▸ **Instructions for the task**:
Print the listing in its entirety and exactly, leaving out images.

▸ **The data**:

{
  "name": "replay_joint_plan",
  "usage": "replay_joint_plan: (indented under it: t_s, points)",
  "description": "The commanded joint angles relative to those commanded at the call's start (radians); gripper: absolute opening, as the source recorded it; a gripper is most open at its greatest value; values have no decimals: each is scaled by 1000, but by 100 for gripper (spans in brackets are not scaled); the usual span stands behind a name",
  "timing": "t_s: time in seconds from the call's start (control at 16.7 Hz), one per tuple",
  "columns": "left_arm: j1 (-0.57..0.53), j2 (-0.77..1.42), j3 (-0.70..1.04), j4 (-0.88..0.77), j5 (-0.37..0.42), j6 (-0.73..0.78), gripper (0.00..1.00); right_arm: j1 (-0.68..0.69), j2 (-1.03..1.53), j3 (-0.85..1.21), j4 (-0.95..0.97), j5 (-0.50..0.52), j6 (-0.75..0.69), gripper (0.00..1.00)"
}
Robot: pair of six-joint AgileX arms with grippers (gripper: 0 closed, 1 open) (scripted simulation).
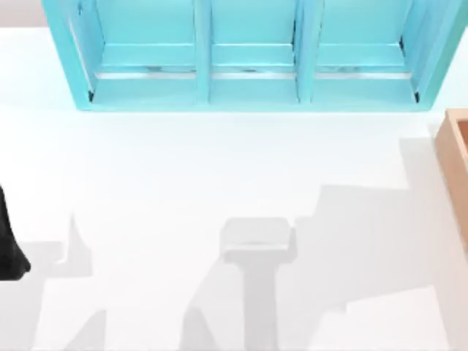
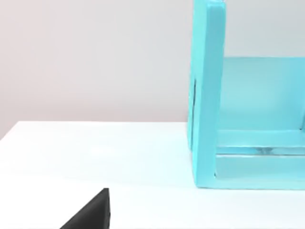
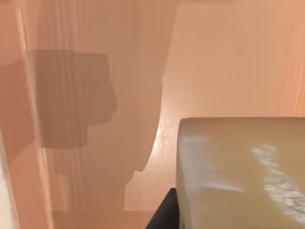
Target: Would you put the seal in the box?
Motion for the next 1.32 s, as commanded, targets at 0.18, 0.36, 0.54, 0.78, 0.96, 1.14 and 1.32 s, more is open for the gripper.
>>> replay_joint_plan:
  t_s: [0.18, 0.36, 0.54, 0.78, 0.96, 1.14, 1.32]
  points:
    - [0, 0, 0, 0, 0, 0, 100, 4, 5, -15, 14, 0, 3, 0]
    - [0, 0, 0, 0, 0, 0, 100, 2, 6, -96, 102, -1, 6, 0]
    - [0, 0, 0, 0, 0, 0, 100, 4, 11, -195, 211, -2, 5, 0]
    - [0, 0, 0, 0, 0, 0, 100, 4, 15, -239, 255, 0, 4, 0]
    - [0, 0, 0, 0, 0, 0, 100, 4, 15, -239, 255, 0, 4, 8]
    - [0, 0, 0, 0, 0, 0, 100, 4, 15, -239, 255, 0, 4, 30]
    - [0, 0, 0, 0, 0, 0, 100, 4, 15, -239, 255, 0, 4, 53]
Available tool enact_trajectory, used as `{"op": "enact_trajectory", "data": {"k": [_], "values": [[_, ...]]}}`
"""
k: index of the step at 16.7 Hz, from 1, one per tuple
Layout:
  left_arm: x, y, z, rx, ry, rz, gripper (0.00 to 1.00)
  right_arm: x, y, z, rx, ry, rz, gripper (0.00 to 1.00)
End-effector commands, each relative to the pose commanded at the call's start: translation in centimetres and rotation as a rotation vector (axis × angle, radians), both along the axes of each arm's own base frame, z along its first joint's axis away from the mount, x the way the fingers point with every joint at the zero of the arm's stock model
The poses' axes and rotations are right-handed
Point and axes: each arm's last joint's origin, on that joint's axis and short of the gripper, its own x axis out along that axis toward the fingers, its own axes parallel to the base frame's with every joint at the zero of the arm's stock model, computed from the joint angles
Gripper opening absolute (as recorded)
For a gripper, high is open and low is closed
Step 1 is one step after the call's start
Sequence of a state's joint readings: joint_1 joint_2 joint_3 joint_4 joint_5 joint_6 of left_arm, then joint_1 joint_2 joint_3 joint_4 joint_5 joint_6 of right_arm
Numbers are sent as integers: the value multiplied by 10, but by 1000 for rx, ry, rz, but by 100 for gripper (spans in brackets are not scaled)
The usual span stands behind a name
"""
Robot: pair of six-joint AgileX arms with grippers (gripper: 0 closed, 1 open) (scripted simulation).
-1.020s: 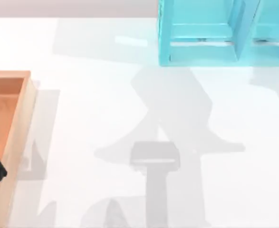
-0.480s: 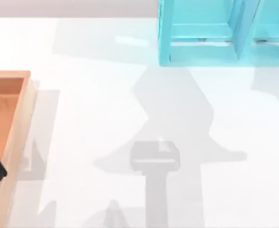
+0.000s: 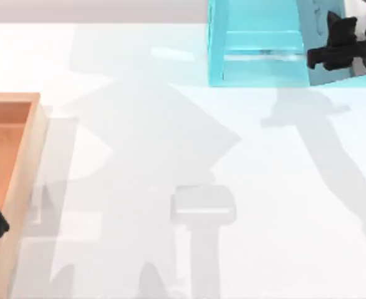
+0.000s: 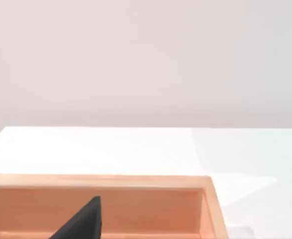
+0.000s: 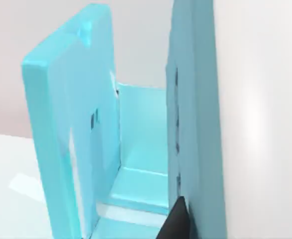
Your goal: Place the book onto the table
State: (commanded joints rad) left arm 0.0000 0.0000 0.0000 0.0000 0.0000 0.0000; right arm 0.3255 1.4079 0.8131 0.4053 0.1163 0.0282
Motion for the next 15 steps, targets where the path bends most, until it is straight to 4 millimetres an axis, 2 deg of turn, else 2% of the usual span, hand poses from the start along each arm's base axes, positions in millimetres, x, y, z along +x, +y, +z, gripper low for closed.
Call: {"op": "enact_trajectory", "data": {"k": [4,8,11,15], "values": [[0,0,0,0,0,0,100,-12,97,-35,-412,-27,175,0],[0,0,0,0,0,0,100,-50,182,-73,-847,-123,324,0],[0,0,0,0,0,0,100,-80,226,-95,-1128,-211,376,0],[0,0,0,0,0,0,100,-105,258,-113,-1367,-283,374,0]]}}
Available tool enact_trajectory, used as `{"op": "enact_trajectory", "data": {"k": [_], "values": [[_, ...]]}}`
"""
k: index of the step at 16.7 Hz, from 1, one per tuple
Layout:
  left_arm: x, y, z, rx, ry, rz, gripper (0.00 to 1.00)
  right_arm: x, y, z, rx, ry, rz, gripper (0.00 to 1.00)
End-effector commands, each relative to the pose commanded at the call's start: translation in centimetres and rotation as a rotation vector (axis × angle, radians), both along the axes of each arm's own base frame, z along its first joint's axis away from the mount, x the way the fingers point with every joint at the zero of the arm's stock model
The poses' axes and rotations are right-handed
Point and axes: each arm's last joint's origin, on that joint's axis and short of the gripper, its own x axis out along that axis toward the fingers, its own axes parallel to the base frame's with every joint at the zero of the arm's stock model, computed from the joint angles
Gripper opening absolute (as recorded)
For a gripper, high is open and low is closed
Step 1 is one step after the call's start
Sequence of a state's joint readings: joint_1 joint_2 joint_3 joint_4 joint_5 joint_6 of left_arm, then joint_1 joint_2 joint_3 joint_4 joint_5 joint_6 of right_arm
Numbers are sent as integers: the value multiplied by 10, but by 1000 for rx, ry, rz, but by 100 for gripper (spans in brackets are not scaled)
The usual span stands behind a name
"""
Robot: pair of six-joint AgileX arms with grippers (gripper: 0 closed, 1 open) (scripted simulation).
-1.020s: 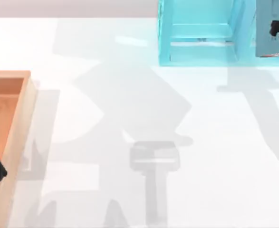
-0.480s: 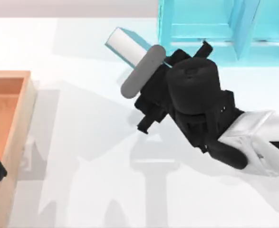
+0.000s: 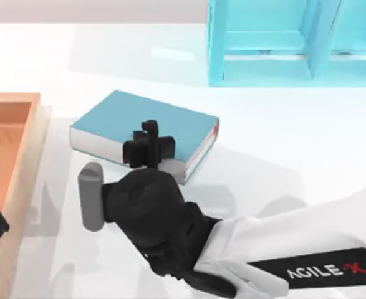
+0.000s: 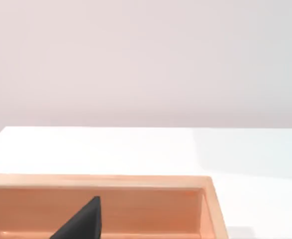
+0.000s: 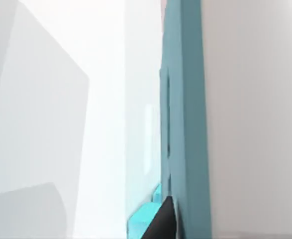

▸ **Written solution**:
{
  "name": "replay_joint_plan",
  "usage": "replay_joint_plan: (indented under it: t_s, points)",
  "description": "The commanded joint angles relative to those commanded at the call's start (radians); gripper: absolute opening, as the source recorded it; a gripper is most open at its greatest value; values have no decimals: each is scaled by 1000, but by 100 for gripper (spans in brackets are not scaled); the usual span stands behind a name",
  "timing": "t_s: time in seconds from the call's start (control at 16.7 Hz), one per tuple",
  "columns": "left_arm: j1 (-0.57..0.53), j2 (-0.77..1.42), j3 (-0.70..1.04), j4 (-0.88..0.77), j5 (-0.37..0.42), j6 (-0.73..0.78), gripper (0.00..1.00); right_arm: j1 (-0.68..0.69), j2 (-1.03..1.53), j3 (-0.85..1.21), j4 (-0.95..0.97), j5 (-0.50..0.52), j6 (-0.75..0.69), gripper (0.00..1.00)"
}
Robot: pair of six-joint AgileX arms with grippers (gripper: 0 closed, 1 open) (scripted simulation).
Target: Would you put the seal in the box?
Motion for the next 1.32 s, as commanded, targets at 0.18, 0.36, 0.54, 0.78, 0.96, 1.14 and 1.32 s, more is open for the gripper.
>>> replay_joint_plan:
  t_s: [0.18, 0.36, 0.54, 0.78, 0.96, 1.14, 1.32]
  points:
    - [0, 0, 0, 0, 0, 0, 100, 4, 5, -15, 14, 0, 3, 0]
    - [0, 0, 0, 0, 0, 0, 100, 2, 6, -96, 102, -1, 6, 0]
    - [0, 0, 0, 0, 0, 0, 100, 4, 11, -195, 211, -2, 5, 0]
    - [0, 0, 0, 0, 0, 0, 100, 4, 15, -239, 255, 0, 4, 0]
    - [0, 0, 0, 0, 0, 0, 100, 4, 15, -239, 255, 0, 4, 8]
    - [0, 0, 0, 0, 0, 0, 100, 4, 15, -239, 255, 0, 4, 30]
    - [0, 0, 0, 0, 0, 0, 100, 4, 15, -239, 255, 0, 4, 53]
Available tool enact_trajectory, used as `{"op": "enact_trajectory", "data": {"k": [_], "values": [[_, ...]]}}`
"""
k: index of the step at 16.7 Hz, from 1, one per tuple
Layout:
  left_arm: x, y, z, rx, ry, rz, gripper (0.00 to 1.00)
  right_arm: x, y, z, rx, ry, rz, gripper (0.00 to 1.00)
End-effector commands, each relative to the pose commanded at the call's start: translation in centimetres and rotation as a rotation vector (axis × angle, radians), both along the axes of each arm's own base frame, z along its first joint's axis away from the mount, x the way the fingers point with every joint at the zero of the arm's stock model
The poses' axes and rotations are right-handed
Point and axes: each arm's last joint's origin, on that joint's axis and short of the gripper, its own x axis out along that axis toward the fingers, its own axes parallel to the base frame's with every joint at the zero of the arm's stock model, computed from the joint angles
Gripper opening absolute (as recorded)
For a gripper, high is open and low is closed
Step 1 is one step after the call's start
Sequence of a state's joint readings: joint_1 joint_2 joint_3 joint_4 joint_5 joint_6 of left_arm, then joint_1 joint_2 joint_3 joint_4 joint_5 joint_6 of right_arm
Numbers are sent as integers: the value multiplied by 10, but by 1000 for rx, ry, rz, but by 100 for gripper (spans in brackets are not scaled)
The usual span stands behind a name
"""
Robot: pair of six-joint AgileX arms with grippers (gripper: 0 closed, 1 open) (scripted simulation).
-1.020s: 
-0.480s: 
+0.000s: 
+0.000s: 
+0.000s: 
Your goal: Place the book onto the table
State: (commanded joints rad) left arm 0.0000 0.0000 0.0000 0.0000 0.0000 0.0000; right arm 0.3255 1.4079 0.8131 0.4053 0.1163 0.0282
Motion for the next 15 steps, targets where the path bends most, until it is straight to 4 millimetres an axis, 2 deg of turn, else 2% of the usual span, hand poses from the start along each arm's base axes, positions in millimetres, x, y, z along +x, +y, +z, gripper low for closed.
Call: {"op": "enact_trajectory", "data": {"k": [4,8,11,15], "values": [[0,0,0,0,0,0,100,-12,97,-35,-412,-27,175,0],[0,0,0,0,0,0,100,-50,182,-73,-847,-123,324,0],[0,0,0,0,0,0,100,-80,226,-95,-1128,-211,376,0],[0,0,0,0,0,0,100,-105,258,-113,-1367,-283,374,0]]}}
Available tool enact_trajectory, used as `{"op": "enact_trajectory", "data": {"k": [_], "values": [[_, ...]]}}`
"""
k: index of the step at 16.7 Hz, from 1, one per tuple
Layout:
  left_arm: x, y, z, rx, ry, rz, gripper (0.00 to 1.00)
  right_arm: x, y, z, rx, ry, rz, gripper (0.00 to 1.00)
End-effector commands, each relative to the pose commanded at the call's start: translation in centimetres and rotation as a rotation vector (axis × angle, radians), both along the axes of each arm's own base frame, z along its first joint's axis away from the mount, x the way the fingers point with every joint at the zero of the arm's stock model
The poses' axes and rotations are right-handed
Point and axes: each arm's last joint's origin, on that joint's axis and short of the gripper, its own x axis out along that axis toward the fingers, its own axes parallel to the base frame's with every joint at the zero of the arm's stock model, computed from the joint angles
Gripper opening absolute (as recorded)
For a gripper, high is open and low is closed
Step 1 is one step after the call's start
Sequence of a state's joint readings: joint_1 joint_2 joint_3 joint_4 joint_5 joint_6 of left_arm, then joint_1 joint_2 joint_3 joint_4 joint_5 joint_6 of right_arm
Numbers are sent as integers: the value multiplied by 10, but by 1000 for rx, ry, rz, but by 100 for gripper (spans in brackets are not scaled)
The usual span stands behind a name
"""
Robot: pair of six-joint AgileX arms with grippers (gripper: 0 closed, 1 open) (scripted simulation).
-1.020s: 
-0.480s: 
+0.000s: 
+0.000s: 
+0.000s: 

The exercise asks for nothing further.